村田:各チームの弊社メンバーにも質問や確認のメールが頻繁にあったようです。
松木平:多数の専門書や資料を抱えて挑む学生からは情熱が伝わり、感銘を受けました。
ハッカソンSTEP4最終プレゼン大会で発表する学生たち
松木平:初開催ながら、「そうきたか」と膝を打つアイデアが続出し、手応えを感じました。
村田:私も同じです。大学帰りの暗い夜道を解消するプロダクトや、学生食堂の混雑状況や空席をチェックするアプリ、講義の空き時間に待機する場所や一緒に過ごす仲間を探すアプリは学生ならではの発想です。ロボット開発や瀬田キャンパスの噴水でのプロジェクションマッピングの企画は、短期間での完成が厳しいにも関わらず、何とか実現しようと、試行錯誤している姿が印象的でした。
松木平:共通の興味や趣味を持つ学生が集い、サークル設立などに活かすプラットフォームの形成もありそうでなかったですね。
村田:LINEの友だちなどは既知の繋がりから関係性を構築していきますが、このプラットフォームや空き講義のアプリは学内での未知の出会いにフォーカスしています。学生は新たな繋がりを求めているのかもしれませんね。
松木平:瀬田キャンパスだけでなく、本学は横断的かつ多様性に富んだ総合大学をめざしています。ハッカソンでも多様性を重視しました。こういったアイデアやプロダクトもめざす方向に活かされていくと思います。
村田:「スマートキャンパス」という、やや抽象的なテーマでしたが、学生自身の悩みや困りごとから着想し、カタチにしましたね。弊社は社会課題の解決に日々取り組んでいますが、学生たちのように身近な課題に目を向け、気づくことの大切さを再認識しました。
松木平:社会課題解決は、全学的な目標です。学生たちも本学のマインドを理解し、実現に向けて、日々の学修や研究に取り組んでいることがハッカソンでも現れたと思います。
村田:ゼロからのモノづくりでは失敗があったはずです。しかし、失敗してこそ、成功を得られます。なので、企画から設計・開発、実装に至る失敗・成功のプロセス、期限までに成果を出す時間軸を今、体験・実践できたことは貴重です。思考力や問題解決力も鍛えられたでしょう。これらすべてが社会での活躍のスピードを速めるのではないでしょうか。
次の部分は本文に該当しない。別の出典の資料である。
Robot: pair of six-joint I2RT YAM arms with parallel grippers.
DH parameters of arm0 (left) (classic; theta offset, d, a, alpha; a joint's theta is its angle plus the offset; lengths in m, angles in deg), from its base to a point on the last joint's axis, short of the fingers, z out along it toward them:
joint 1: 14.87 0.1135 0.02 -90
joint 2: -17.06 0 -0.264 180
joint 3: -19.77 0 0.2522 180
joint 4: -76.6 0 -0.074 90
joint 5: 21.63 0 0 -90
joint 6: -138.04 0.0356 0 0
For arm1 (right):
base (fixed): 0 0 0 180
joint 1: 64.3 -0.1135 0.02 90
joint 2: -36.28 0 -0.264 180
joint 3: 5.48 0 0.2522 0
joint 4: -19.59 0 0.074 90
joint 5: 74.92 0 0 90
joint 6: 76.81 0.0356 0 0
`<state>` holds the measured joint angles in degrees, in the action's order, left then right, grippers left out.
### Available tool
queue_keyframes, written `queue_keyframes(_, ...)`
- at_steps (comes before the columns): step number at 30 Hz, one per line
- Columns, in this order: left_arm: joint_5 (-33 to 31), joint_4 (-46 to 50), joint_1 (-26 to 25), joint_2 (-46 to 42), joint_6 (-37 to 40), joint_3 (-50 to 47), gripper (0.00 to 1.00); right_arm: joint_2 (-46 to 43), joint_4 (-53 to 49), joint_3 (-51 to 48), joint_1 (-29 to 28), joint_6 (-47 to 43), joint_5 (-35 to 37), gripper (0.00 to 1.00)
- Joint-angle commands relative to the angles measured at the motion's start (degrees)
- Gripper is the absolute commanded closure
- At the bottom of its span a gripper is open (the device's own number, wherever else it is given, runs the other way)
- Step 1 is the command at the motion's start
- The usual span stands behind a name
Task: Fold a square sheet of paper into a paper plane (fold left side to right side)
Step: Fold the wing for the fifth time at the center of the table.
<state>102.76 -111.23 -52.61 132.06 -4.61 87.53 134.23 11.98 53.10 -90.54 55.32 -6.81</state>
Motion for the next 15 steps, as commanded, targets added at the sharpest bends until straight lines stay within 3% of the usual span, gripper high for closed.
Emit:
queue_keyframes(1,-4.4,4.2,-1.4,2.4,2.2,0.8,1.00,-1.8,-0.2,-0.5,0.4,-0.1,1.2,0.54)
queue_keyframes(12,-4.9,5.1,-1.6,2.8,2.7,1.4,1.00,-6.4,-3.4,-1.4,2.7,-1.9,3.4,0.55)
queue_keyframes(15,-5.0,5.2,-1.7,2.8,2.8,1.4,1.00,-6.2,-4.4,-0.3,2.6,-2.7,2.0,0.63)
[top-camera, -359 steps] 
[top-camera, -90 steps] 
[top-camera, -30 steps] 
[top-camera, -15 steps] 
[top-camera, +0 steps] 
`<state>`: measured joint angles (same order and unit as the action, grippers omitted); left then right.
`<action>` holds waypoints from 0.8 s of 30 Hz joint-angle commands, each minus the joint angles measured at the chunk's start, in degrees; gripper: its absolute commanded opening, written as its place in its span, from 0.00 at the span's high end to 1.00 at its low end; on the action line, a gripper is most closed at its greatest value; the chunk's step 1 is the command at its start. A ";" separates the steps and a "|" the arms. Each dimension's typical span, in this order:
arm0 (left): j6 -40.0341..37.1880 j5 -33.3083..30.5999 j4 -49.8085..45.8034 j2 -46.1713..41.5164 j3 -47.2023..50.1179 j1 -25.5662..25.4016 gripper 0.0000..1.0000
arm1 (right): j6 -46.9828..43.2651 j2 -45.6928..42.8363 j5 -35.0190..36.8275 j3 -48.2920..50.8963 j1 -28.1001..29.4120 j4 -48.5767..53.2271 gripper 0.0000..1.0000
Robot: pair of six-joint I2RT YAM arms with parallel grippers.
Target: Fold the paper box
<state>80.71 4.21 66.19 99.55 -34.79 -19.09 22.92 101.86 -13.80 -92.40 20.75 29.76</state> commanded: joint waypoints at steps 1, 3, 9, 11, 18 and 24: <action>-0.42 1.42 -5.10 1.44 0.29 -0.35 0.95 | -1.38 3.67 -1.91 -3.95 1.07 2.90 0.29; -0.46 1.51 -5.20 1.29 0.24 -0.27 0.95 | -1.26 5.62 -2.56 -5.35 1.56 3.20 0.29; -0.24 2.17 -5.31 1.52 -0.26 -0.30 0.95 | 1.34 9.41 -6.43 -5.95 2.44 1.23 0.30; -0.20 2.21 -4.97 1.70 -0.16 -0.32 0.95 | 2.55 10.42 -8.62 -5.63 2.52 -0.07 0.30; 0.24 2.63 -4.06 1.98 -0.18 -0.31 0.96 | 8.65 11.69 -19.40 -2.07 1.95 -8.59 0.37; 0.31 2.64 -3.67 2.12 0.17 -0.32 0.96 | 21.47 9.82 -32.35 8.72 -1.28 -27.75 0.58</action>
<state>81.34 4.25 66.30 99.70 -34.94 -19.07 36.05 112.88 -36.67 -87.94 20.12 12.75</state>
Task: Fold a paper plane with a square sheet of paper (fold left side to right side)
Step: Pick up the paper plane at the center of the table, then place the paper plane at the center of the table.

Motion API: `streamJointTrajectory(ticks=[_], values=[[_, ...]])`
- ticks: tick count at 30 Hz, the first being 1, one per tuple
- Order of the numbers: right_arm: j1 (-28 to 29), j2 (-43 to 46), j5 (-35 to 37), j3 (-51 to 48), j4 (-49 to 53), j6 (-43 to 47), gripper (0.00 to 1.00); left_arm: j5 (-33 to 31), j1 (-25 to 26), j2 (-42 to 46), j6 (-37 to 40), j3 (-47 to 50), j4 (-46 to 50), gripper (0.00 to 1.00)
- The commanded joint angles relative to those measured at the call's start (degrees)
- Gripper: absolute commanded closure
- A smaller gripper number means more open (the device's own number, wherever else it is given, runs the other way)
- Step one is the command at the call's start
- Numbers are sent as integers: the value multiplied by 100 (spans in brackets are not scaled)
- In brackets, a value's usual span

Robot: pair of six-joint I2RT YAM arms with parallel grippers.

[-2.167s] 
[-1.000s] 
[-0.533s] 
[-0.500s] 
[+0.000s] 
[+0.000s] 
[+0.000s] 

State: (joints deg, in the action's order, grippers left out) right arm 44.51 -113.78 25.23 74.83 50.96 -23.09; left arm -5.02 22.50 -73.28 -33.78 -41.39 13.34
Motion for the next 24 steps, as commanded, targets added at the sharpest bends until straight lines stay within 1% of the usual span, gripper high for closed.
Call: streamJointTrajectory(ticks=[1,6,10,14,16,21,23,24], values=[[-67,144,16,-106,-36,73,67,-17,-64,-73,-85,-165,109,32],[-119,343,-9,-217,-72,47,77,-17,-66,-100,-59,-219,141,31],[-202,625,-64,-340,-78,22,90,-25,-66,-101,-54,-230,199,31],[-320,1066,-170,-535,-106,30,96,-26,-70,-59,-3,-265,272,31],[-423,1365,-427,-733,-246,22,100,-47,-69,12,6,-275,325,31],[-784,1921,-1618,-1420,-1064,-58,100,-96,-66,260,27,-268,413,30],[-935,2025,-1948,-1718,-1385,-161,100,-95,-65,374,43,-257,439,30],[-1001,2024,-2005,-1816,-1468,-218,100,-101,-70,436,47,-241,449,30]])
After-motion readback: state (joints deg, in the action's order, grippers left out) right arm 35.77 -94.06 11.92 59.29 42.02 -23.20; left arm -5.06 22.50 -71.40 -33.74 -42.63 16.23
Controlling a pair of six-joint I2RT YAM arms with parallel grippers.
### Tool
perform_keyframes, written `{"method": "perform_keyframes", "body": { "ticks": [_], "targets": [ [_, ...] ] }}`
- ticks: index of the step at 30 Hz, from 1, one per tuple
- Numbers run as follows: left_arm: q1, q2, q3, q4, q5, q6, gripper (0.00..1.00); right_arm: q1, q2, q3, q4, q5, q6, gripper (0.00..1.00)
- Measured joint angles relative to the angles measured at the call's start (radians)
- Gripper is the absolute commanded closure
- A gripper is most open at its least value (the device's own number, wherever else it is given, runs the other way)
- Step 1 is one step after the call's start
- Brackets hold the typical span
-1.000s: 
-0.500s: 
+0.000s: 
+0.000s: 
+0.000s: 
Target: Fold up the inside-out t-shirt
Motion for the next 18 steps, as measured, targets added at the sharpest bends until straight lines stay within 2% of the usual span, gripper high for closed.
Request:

松木平:学生の知識、技術、そして経験値が上がったことは間違いありません。これを今後の学びや研究、将来に活かしてほしいです。
村田:弊社としても学生のリアルな姿や能力を間近にできることは優秀な人材の発掘・採用に繋がると思います。
松木平:私たち大学側は、面接ではアピールしきれない学生一人ひとりの真の能力を判断いただけると、大変ありがたいです。
村田:今後も「龍谷大学×ソフトバンクハッカソン」を続けていきたいです。弊社だけでなく、他の企業や大学ともジョインしていければ、より有意義なハッカソンとなり、さまざまな社会課題解決にも結びつくと考えます。
松木平:もちろん、継続していきましょう。ソフトバンクとの連携・共創によって、さらに魅力的な龍谷大学を築き上げていきます。
2003年日本テレコム株式会社(現ソフトバンク株式会社)入社、ソリューションエンジニアとして、法人向けインフラ基盤に対して、企画段階のコンサルティング、導入フェーズのプロジェクトマネジメントを担当し、SE部長、SE統括部長を歴任。2023年度より、デジタルエンジニアリング第3統括部長として、顧客DX推進を担当。
東京大学教養学部、工学部卒業。東京大学大学院工学系研究科博士課程物理工学専攻修了。1992年より龍谷大学理工学部数理情報学科に着任、2004年より同学部教授。先端理工学部開設にあたって尽力し、2020年4月同学部開設に際し、先端理工学部長を務める。2021年より龍谷大学副学長に就任。